While China seeks to exploit these memories and especially Western European colonial hegemony and imperial links on the continent as evident by Jintao remarks, it does so by invoking the wrath of western powers who still have long standing so-called traditional and grand relations with African governments that dates back to the 1800s when Africa was partitioned. But China too is now without blame according to observers.

Africans have already begun complaining about China, and the rifts can be seen in the microcosm that is the Zambian mines. Last year Chinese supervisors shot 13 coal miners in what amounted to wage quarrel and then this year, rioting Zambians murdered a Chinese manager "Wu Shengzai, aged 50… by protesting workers after being hit by a trolley which was pushed towards him by the rioting miners as he ran away into the underground where he wanted to seek refugee," said the BBC.

The challenge Africa today faces says observers, is whether the continent can learn from its past and forge its own future by clearly defining its own national interests as it welcome investors without being outdone by these powers again. “It would be interesting to see what new peddle will be put to the metal in Addis Ababa  as Nkosazana Dlamini-Zuma takes on the AU Top Post.
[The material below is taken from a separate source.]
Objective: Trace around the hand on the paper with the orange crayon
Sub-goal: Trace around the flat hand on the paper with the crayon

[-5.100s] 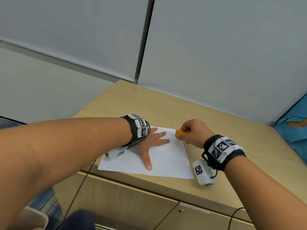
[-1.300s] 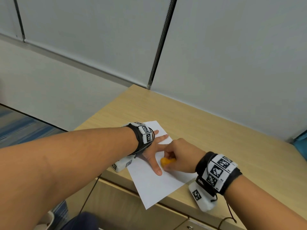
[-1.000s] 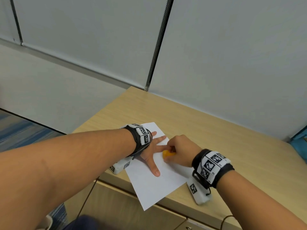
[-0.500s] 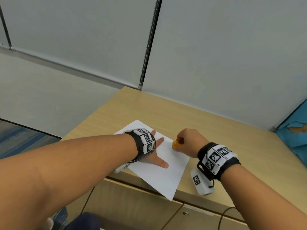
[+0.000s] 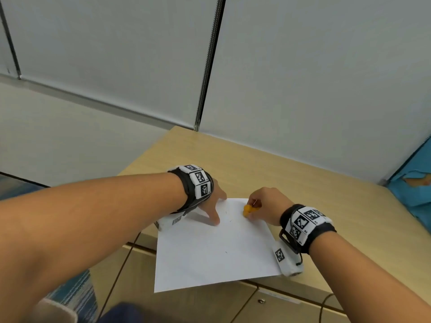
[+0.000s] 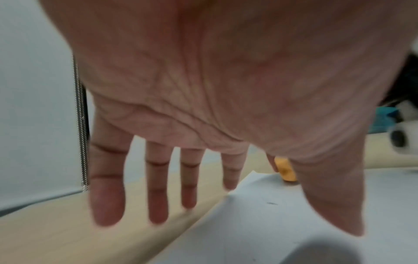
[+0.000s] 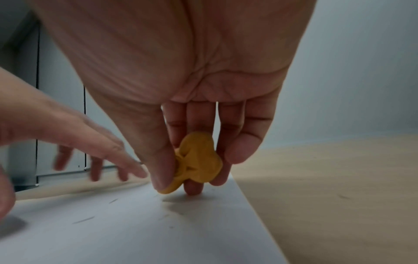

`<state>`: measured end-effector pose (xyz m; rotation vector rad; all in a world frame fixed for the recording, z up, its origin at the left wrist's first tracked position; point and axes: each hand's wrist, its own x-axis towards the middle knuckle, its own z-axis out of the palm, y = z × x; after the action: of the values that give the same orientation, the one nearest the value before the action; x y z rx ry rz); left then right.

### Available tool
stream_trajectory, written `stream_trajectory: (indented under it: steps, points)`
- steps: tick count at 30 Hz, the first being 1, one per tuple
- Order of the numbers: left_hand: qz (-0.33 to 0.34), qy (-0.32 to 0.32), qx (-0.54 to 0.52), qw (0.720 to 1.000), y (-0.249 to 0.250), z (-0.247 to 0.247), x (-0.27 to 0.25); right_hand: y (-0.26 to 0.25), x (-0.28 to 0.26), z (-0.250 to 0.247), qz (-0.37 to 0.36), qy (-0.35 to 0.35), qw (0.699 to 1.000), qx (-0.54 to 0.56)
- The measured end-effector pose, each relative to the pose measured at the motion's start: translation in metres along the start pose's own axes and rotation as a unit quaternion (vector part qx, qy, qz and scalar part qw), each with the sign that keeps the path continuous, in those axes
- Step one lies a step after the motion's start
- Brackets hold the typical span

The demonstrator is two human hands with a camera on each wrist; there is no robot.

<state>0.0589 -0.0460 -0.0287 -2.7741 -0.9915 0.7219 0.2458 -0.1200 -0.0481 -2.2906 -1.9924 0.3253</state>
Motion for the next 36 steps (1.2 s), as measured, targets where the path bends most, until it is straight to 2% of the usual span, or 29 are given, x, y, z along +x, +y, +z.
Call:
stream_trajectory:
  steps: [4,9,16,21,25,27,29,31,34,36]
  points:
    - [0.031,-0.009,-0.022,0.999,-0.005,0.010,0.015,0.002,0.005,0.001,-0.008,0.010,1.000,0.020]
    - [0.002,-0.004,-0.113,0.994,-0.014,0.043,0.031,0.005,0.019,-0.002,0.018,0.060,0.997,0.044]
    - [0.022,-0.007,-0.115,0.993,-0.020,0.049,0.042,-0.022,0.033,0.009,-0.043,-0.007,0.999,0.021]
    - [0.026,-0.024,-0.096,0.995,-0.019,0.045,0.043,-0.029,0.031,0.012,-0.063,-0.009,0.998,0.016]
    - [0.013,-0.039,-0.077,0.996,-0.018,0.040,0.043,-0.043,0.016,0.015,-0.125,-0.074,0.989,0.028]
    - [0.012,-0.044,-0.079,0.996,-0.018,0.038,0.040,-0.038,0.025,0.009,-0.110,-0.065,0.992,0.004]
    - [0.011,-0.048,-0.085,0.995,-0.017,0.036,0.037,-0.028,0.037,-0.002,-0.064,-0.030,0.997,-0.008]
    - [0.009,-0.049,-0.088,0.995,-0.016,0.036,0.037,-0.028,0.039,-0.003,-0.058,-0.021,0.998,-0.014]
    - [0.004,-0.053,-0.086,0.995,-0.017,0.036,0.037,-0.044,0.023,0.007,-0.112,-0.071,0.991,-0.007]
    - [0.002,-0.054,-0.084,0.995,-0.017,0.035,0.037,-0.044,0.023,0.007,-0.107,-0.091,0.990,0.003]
Unless Africa put in place a clear policy, by defining its own interest in dealing with foreign powers, I am afraid it will still be a puppet with strings attached” says a Political science professor at University of Liberia.

Africans should brace themselves, say analysts, because the journey has just begun. Today it seems the continent is the new bridesmaid in town with all this wooing from foreign powers who have always protected their own interest when dealing with Africa. Rich in mineral resources (that attracted the European colonists to feed their markets in the first place) and a growing population that is young, can leaders on the continent managed the change and not squandered this opportunity?
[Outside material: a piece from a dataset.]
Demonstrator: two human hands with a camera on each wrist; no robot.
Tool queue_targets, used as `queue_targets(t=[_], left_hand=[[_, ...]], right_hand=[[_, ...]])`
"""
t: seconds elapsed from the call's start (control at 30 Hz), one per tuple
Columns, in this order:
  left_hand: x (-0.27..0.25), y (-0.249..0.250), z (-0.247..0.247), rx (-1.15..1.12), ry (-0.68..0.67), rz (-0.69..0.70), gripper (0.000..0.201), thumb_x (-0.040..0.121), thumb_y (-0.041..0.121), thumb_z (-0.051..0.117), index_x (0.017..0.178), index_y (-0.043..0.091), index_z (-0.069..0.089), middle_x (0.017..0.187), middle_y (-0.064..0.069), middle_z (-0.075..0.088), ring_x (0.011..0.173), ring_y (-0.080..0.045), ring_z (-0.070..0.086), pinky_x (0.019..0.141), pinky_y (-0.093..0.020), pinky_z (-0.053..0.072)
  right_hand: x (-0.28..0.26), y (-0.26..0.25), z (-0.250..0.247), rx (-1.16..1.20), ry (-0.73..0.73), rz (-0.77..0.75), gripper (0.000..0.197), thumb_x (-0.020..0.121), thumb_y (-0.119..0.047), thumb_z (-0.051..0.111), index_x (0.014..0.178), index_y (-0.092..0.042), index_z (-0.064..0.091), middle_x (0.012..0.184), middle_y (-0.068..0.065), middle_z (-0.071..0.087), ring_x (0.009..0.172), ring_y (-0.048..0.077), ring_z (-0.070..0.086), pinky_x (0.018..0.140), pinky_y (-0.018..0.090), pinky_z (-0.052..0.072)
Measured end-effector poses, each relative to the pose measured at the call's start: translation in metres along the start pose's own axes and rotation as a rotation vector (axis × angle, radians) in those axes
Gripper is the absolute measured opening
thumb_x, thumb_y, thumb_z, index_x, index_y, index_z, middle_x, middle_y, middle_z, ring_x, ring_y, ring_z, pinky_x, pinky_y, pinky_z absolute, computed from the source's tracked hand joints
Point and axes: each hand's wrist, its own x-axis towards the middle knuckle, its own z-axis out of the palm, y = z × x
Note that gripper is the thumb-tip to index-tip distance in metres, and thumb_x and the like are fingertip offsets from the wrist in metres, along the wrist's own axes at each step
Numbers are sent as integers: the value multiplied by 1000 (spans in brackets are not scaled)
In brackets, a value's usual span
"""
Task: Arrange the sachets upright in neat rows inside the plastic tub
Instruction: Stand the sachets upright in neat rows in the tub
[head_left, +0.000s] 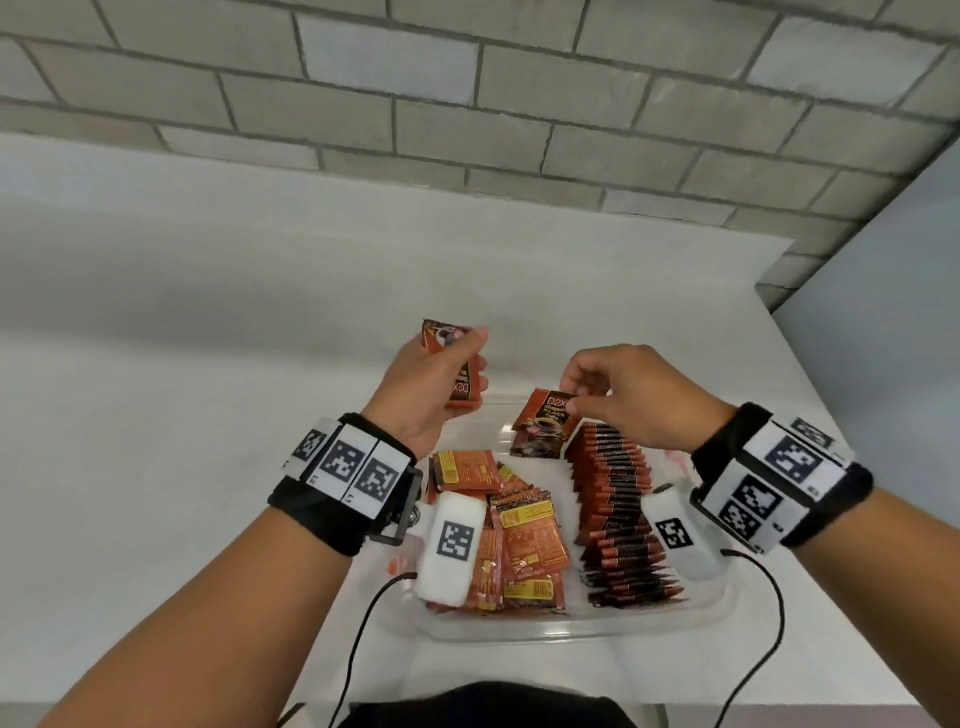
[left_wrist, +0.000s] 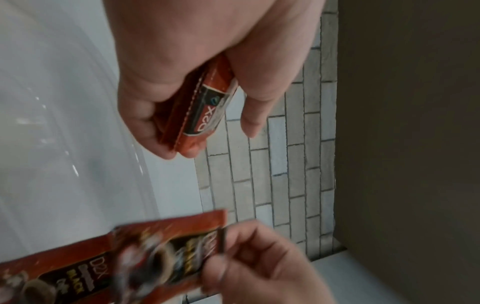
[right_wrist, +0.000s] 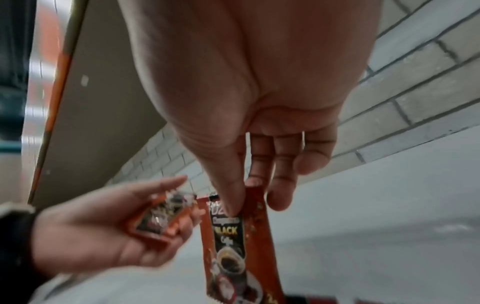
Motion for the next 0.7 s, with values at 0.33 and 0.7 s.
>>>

The ordinary African was let down say pundits at the dawn of the 1960s when independent fever grip the continent ‘as indigenous now took their destinies into their hands, independent and free from colonialism,’ while expelling the European governors with much fanfare and zest, in what became a great disappointment to the average African from their own leaders during the succeeding decades: senseless civil/bush wars, famines, stooges for cold war powers, economic mismanagement and military dictatorships and coups. 
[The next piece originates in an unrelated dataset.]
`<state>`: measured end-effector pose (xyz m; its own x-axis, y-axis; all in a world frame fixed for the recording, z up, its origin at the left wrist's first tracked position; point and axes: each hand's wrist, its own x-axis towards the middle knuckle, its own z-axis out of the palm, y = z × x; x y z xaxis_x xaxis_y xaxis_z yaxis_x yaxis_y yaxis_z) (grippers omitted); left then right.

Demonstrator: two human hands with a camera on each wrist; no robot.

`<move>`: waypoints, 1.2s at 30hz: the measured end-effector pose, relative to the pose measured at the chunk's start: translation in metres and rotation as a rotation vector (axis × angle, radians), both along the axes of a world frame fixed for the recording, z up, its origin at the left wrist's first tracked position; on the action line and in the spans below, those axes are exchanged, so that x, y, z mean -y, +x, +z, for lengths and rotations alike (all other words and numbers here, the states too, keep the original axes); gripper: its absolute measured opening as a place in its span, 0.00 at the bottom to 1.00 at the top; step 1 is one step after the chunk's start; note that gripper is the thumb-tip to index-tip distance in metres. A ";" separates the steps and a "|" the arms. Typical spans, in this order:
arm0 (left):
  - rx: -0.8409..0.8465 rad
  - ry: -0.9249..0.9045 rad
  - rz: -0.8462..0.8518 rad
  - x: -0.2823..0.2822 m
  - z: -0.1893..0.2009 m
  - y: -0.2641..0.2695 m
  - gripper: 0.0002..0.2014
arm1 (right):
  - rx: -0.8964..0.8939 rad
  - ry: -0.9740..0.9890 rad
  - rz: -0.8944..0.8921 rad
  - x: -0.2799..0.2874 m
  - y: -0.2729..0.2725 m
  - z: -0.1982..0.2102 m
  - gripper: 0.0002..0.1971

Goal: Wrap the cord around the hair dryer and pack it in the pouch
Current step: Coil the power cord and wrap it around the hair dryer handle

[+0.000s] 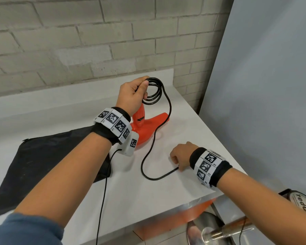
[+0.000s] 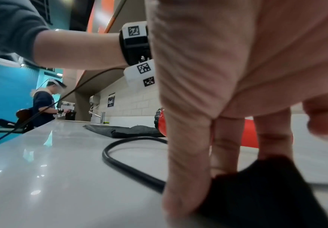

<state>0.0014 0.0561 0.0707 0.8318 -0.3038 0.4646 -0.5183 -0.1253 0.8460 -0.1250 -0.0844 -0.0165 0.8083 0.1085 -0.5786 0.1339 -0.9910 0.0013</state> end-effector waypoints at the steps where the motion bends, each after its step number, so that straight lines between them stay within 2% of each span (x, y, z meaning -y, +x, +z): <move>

Pundits say if the AU were to tax luxury good alone across the continent, it could fund its own development projects and not look to external partners to fund the AU budget, financial muscle that could enable it to give humanitarian, peace and security assistance to its member states, and probably repay China the 200million for the AU headquarters and not merely be contend to receive it as a gift. The continent can never be truly independent when it is always holding the cap in hand, looking up to powers for continue help, say observers. China can look at the US and make a bluff, because America owe them about a trillion dollars. The AU, others say is lamed because it is broke. They also say at the core of Africa's development must the need to feed itself, it is the first priority of any region or country that seeks industrialization.

As Gwynne Dyer recently warned, this short and long term economic growth currently on the horizon will mean nothing, unless “African governments invest enough in agriculture now,… keep everybody fed; if not, the long-term future of the continent is probably widespread violence and gradual economic collapse.”